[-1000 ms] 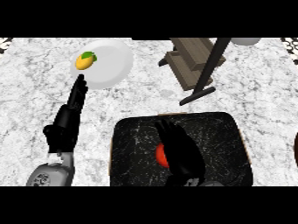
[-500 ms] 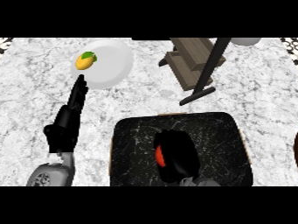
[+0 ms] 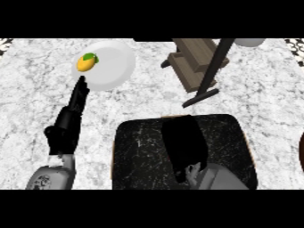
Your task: Pick the tomato from the tray and place it in the tiered basket
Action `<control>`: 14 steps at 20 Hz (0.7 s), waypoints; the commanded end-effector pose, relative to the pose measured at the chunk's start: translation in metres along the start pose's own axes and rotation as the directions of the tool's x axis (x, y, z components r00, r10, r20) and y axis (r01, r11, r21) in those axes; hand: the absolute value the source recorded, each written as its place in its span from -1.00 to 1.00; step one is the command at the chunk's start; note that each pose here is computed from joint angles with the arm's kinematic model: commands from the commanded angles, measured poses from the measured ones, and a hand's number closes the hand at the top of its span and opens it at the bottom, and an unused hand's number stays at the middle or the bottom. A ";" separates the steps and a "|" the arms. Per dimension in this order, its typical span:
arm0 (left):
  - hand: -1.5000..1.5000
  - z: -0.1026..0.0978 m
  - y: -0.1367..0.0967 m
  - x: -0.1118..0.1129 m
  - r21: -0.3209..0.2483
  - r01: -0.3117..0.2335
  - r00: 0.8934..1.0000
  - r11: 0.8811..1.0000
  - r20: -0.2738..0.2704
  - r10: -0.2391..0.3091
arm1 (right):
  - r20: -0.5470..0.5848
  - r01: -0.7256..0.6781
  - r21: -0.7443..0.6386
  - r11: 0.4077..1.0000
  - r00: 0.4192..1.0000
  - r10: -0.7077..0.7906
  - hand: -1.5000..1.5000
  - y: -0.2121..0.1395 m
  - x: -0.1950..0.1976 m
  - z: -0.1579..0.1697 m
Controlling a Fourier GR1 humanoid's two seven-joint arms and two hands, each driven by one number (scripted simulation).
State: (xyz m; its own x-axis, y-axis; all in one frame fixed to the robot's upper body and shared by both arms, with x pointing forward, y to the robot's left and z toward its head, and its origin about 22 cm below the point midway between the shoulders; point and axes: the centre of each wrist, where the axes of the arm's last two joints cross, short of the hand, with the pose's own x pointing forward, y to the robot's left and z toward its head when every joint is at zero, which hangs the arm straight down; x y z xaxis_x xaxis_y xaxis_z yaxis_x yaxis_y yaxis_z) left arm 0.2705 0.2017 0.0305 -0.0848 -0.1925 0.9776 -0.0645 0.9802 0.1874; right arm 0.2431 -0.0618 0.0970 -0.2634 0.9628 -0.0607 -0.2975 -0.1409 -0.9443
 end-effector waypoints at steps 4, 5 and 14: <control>0.00 -0.008 0.010 -0.013 0.003 0.001 1.000 1.000 0.011 -0.001 | -0.070 -0.110 -0.077 0.991 0.992 0.105 1.00 -0.094 0.001 0.039; 0.00 -0.013 -0.003 0.001 -0.006 0.000 1.000 1.000 0.001 0.000 | -0.072 -0.087 -0.089 0.992 0.994 0.080 1.00 -0.108 -0.005 0.026; 0.00 -0.004 0.001 -0.002 0.002 -0.007 1.000 1.000 -0.019 0.007 | -0.117 0.012 -0.377 0.926 0.991 -0.060 1.00 -0.224 -0.038 0.085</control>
State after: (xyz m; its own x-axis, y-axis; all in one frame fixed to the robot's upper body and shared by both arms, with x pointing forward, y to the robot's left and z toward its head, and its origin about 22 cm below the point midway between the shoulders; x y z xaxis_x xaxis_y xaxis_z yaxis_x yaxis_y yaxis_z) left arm 0.2760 0.2045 0.0321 -0.0758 -0.1879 0.9793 -0.0612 0.9811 0.1835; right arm 0.2488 -0.0830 0.2898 -0.2165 0.9755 -0.0397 0.0024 -0.0401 -0.9992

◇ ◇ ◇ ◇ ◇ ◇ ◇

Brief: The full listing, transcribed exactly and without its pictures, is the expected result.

Exercise response:
[-1000 ms] 
[-500 ms] 
[+0 ms] 
Your task: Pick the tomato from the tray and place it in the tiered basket
Action `<control>`: 14 steps at 20 Hz (0.7 s), waypoints; the commanded end-effector pose, relative to the pose measured at the chunk's start: translation in metres along the start pose's own axes and rotation as the directions of the tool's x axis (x, y, z components r00, r10, r20) and y axis (r01, r11, r21) in those axes; hand: the absolute value the source recorded, each written as its place in its span from -1.00 to 1.00; step one is the command at the chunk's start; note that each pose here is computed from joint angles with the arm's kinematic model: commands from the commanded angles, measured poses from the measured ones, and a hand's number closes the hand at the top of its span and opens it at the bottom, and an unused hand's number stays at the middle or the bottom. A ";" separates the steps and a "|" the arms. Per dimension in this order, its typical span:
arm0 (left):
  - hand: -1.5000..1.5000
  - z: -0.1026..0.0978 m
  - y: -0.1367..0.0967 m
  - x: -0.1118..0.1129 m
  - r21: -0.3209..0.2483
  - r01: -0.3117..0.2335
  - r00: 0.8934..1.0000
  - r11: 0.8811..1.0000
  - r20: -0.2738..0.2704
  - r10: -0.2391..0.3091
arm1 (right):
  - r20: -0.5470..0.5848
  - r01: -0.7256..0.6781
  - r21: -0.7443..0.6386
  - r11: 0.4077..1.0000
  - r00: 0.4192..1.0000
  - r10: -0.7077..0.7906
  - hand: -1.5000..1.5000
  - y: -0.2121..0.1395 m
  - x: -0.1950..0.1976 m
  - z: -0.1579..0.1697 m
Controlling a Fourier GR1 humanoid's two seven-joint arms and two hands, each driven by one number (scripted simulation).
State: (xyz m; its own x-axis, y-axis; all in one frame fixed to the robot's upper body and shared by both arms, with x pointing forward, y to the robot's left and z toward its head, and its origin about 22 cm below the point midway between the shoulders; point and axes: the centre of each wrist, where the axes of the arm's last two joints cross, short of the hand, with the pose's own x pointing forward, y to the robot's left and z toward its head when every joint is at zero, which hangs the arm straight down; x y z xaxis_x xaxis_y xaxis_z yaxis_x yaxis_y yaxis_z) left arm 0.2705 0.2017 0.0305 -0.0848 -0.1925 0.9776 -0.0645 0.9802 0.1874; right arm 0.2431 -0.0618 0.0970 -0.2634 0.9628 -0.0607 -0.2975 -0.1409 -0.9443
 end-effector waypoints at steps 4, 5 and 14: <control>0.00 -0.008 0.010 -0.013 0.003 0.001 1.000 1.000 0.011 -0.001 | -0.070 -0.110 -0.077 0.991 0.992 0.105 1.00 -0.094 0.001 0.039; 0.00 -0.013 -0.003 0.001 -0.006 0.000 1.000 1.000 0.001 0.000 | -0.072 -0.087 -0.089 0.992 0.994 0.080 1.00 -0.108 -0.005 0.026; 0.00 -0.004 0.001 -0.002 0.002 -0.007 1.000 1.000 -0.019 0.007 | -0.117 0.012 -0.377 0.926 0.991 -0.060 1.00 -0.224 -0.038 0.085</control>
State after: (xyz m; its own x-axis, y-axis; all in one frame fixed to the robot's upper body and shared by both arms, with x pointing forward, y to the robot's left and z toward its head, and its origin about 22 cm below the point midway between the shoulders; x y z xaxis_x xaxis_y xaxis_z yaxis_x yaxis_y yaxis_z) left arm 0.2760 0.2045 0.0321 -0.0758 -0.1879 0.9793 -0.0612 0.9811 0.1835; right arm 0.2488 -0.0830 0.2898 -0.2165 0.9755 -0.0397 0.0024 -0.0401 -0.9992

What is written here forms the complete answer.